It is not the first time that this aspect has been discussed and the statistics are clear: covid kills many more men than women. Why? Some new clues emerge from a recent report, by two scientists from Yale University, which explores the various ways in which immune responses differ between the sexes, with important implications for Covid-19.
Despite the fact that scientists from all over the world have now been wondering about the various characteristics of the new coronavirus for about a year, it is still not clear why mortality from Covid is higher among men.
Advanced age is known to be one of the main risk factors, there is no doubt about this but, for the same years, the mortality among elderly men is double that of women. As they explained Takehiro Takahashi and Akiko Iwasaki, Yale University immunologists, in their article published on Science, the differences between the sexes extend far beyond the sexual organs.
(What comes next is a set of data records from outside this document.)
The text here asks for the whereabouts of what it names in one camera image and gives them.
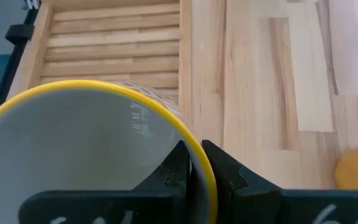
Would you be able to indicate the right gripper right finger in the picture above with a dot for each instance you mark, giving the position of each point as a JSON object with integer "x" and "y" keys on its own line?
{"x": 241, "y": 193}

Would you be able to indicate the orange leaf-pattern white mug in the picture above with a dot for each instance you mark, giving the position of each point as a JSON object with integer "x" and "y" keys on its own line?
{"x": 73, "y": 140}

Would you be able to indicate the light wooden slatted tray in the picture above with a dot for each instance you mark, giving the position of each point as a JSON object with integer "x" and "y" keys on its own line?
{"x": 113, "y": 46}

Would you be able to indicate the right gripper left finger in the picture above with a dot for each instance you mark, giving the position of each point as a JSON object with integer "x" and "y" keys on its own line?
{"x": 176, "y": 177}

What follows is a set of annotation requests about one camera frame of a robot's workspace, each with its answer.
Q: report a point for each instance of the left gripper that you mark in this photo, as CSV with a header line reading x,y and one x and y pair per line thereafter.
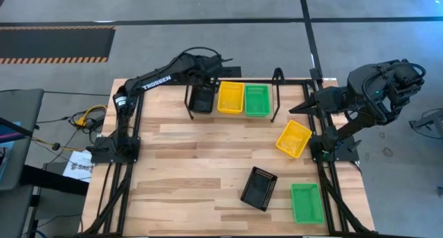
x,y
207,70

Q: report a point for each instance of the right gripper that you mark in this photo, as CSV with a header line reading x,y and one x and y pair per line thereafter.
x,y
328,98

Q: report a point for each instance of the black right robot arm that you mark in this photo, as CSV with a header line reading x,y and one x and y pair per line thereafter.
x,y
380,89

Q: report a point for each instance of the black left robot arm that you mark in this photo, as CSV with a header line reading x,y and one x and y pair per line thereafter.
x,y
155,81

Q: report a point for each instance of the black metal wooden shelf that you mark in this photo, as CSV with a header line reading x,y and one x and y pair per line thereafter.
x,y
278,79

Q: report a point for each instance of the grey metal stand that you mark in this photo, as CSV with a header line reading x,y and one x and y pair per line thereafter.
x,y
431,122

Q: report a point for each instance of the white printed paper sheet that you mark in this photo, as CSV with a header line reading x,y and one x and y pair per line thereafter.
x,y
78,167

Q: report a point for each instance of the black hazard-striped floor mat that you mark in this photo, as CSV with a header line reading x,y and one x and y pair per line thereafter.
x,y
52,44

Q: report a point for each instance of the black rod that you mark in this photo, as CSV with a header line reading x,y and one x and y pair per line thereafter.
x,y
17,126

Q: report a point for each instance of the grey side table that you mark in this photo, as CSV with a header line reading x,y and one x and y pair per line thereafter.
x,y
17,141

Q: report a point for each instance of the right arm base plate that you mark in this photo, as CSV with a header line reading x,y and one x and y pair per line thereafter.
x,y
347,153

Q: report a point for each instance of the black aluminium table frame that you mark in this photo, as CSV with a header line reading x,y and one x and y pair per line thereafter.
x,y
140,124

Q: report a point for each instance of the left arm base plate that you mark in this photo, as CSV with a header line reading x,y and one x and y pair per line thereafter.
x,y
104,156
Men and women have a different functioning of the immune system, in general, women have a more effective immune system. For example, they generate more immunity against flu than men after being vaccinated, while men with HIV tend to have a higher viral load than infected women.
An immune force that manifests itself from the first months of life: girls are much more resistant than children to infections but also to wars, famines and other calamities.
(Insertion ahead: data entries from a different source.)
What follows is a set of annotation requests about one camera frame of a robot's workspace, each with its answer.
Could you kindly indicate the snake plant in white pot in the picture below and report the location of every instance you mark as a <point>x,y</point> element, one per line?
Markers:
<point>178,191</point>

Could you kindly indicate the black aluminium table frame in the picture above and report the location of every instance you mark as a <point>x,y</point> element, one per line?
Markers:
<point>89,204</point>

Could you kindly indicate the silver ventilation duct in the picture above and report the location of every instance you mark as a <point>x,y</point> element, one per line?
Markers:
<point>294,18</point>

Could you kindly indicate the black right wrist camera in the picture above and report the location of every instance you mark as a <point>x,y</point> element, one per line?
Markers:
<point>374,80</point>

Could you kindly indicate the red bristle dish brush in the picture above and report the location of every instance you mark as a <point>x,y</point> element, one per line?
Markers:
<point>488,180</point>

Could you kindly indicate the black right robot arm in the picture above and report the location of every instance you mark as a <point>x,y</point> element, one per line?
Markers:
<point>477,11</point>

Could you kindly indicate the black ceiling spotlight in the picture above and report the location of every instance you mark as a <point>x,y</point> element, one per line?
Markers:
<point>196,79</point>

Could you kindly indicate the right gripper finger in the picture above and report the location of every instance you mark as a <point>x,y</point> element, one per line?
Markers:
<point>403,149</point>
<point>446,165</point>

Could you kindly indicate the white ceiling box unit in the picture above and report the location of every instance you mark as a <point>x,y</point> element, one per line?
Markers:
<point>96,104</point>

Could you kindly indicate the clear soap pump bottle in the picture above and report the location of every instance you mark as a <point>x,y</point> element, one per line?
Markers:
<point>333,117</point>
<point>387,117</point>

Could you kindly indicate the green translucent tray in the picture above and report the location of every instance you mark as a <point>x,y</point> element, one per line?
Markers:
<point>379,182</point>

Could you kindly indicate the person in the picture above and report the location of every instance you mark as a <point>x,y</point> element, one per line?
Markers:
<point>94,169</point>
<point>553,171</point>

What does all this have to do with Covid? It has to do with the fact that the death caused by the coronavirus is not so much due to the presence of the virus as to the dysfunctional reaction of the patient’s body.
A few days after infection, there are people who start producing large amounts of inflammatory proteins which, in theory, should alert the immune system. But sometimes that inflammatory overload, on the contrary, breaks down the defenses. This is the famous cytokine storm which has been talked about so much in recent months, which generates an excess of inflammatory molecules that can aggravate the clinical situation of the infected patient leading to death.
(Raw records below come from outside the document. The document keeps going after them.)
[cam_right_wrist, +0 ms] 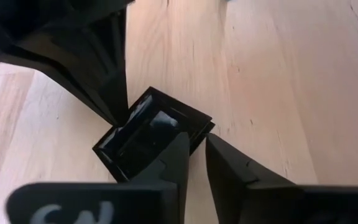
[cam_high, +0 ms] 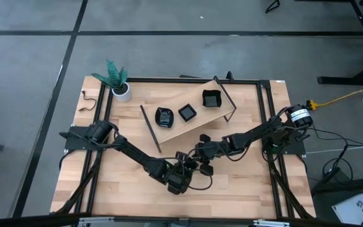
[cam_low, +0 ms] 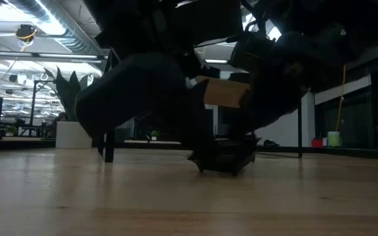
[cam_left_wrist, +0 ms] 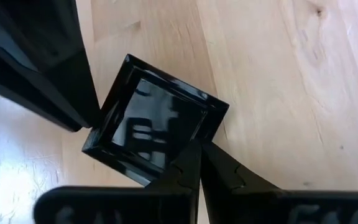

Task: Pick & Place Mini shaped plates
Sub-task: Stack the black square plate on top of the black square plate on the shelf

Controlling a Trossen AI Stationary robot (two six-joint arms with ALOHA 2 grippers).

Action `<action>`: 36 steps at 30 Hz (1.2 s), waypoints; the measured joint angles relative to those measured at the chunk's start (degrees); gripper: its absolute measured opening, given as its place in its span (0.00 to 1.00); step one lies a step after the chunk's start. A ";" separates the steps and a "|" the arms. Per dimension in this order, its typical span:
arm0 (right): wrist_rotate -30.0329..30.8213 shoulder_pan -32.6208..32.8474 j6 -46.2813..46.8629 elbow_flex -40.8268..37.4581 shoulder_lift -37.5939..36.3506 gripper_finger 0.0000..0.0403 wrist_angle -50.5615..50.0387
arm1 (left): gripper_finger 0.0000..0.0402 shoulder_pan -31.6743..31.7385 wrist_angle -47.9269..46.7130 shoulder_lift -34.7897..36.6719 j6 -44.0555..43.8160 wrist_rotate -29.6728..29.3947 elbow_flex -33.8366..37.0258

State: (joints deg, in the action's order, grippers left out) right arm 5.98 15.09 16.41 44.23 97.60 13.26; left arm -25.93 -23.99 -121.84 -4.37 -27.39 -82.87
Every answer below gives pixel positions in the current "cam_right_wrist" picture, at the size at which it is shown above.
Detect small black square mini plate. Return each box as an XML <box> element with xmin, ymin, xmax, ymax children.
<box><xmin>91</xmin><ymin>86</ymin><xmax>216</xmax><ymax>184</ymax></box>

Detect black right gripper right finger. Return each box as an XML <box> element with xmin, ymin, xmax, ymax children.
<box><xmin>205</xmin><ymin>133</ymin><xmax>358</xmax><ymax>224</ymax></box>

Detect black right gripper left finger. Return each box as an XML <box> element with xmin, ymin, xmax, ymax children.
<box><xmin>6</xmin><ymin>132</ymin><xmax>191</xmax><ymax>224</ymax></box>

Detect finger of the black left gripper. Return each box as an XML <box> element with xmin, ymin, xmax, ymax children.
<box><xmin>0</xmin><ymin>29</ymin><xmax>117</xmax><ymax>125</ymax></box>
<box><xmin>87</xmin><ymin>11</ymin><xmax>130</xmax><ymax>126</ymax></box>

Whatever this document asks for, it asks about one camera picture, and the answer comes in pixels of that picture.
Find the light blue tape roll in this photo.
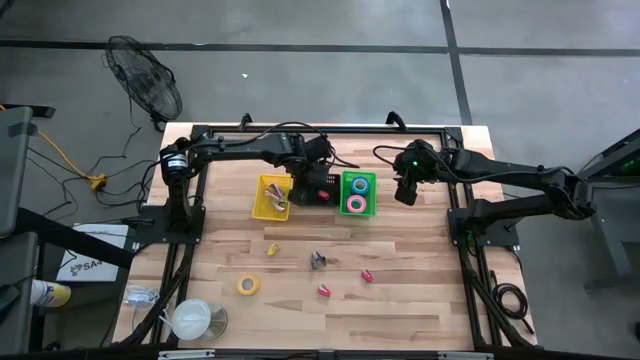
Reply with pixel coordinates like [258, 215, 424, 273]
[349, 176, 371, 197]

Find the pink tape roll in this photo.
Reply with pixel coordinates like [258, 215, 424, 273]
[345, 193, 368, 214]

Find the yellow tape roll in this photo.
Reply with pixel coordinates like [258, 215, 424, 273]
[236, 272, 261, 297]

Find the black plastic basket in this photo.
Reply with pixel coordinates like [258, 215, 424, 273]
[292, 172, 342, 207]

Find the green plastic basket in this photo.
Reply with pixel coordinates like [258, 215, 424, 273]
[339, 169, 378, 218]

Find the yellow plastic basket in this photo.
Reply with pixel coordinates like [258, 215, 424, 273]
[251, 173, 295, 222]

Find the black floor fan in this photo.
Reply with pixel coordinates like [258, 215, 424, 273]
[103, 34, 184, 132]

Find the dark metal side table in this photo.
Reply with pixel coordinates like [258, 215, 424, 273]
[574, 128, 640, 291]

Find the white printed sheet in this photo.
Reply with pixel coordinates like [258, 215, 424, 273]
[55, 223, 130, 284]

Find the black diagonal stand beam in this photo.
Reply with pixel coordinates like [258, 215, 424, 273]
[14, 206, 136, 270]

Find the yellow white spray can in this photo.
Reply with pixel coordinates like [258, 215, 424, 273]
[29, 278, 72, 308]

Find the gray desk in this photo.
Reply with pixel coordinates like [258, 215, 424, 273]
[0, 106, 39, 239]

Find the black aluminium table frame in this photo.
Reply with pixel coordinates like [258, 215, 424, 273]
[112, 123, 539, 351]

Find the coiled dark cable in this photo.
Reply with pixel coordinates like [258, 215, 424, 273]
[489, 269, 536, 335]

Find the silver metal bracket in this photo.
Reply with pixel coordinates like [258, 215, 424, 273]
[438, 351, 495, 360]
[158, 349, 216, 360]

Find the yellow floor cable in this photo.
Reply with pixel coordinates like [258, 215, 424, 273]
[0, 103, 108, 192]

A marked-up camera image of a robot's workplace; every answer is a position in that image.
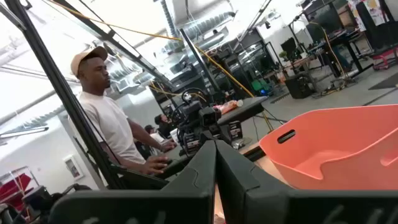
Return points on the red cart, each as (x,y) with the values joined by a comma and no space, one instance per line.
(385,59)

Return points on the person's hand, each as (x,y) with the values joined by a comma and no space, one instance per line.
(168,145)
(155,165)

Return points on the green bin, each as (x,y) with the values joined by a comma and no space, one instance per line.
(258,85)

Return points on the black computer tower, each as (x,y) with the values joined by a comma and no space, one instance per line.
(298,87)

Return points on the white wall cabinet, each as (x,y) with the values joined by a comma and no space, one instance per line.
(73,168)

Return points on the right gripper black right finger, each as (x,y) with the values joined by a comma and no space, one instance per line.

The most interesting thing pointed out by the experts is that the production of these molecules is much more common in men than in women, especially in old age. In addition, older men generate fewer T lymphocytes, which can identify and destroy infected cells.
The general model suggests that there may also be biological factors behind the discrepancy between men and women.
From a biological point of view, a man is characterized by having only one X chromosome, inherited from his mother, and one Y chromosome, from his father, while a woman has two copies of the X chromosome, one from each parent. The X chromosome contains several genes that are essential for the proper functioning of the immune system.
Although only one of its two copies of the X chromosome is normally active, it is not always the same.
“This phenomenon means that roughly 50% of a woman’s cells will use the copy of the X chromosome that her father passed on to her and the other 50% will use the mother’s. If a woman has a defect in one of the immune system genes on the X chromosome, it could be corrected because not all of her cells will use the damaged copy, ”explained José Luis Labandeira, professor of human anatomy at the University of Santiago de Compostela. to El Pais.